• [YOUR GOAL]
Please reproduce the data below exactly, from the first line through the line containing "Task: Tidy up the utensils", and leave every later line out.

====== DATA SECTION

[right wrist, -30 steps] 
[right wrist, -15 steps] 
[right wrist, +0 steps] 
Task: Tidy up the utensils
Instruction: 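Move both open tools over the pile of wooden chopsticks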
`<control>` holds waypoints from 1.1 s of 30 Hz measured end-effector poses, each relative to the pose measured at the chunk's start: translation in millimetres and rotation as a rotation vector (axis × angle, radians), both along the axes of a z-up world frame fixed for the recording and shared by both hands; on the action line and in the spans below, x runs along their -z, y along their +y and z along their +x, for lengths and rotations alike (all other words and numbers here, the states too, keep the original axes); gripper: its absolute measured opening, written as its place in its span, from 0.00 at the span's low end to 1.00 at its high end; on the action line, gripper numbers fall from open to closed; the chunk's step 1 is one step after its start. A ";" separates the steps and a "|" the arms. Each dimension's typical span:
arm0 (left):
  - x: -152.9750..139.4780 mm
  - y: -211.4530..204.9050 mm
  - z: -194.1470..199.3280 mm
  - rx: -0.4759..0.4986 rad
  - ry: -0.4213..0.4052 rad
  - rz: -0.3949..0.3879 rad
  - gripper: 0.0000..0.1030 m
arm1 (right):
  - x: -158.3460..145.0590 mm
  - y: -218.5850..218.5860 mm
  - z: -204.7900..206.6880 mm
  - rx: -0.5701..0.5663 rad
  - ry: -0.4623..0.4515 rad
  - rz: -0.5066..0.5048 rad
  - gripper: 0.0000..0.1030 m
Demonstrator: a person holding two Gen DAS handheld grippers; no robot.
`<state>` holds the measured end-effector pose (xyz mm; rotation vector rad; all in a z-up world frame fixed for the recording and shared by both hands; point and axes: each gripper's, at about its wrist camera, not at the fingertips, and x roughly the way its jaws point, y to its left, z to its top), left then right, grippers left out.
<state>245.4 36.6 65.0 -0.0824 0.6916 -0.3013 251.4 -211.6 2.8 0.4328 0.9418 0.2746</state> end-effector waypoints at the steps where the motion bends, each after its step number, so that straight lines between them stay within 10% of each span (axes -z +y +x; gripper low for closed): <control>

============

• [COMPLETED TASK]
[right wrist, -30 steps] 
[right wrist, -15 steps] 
[right wrist, +0 steps] 
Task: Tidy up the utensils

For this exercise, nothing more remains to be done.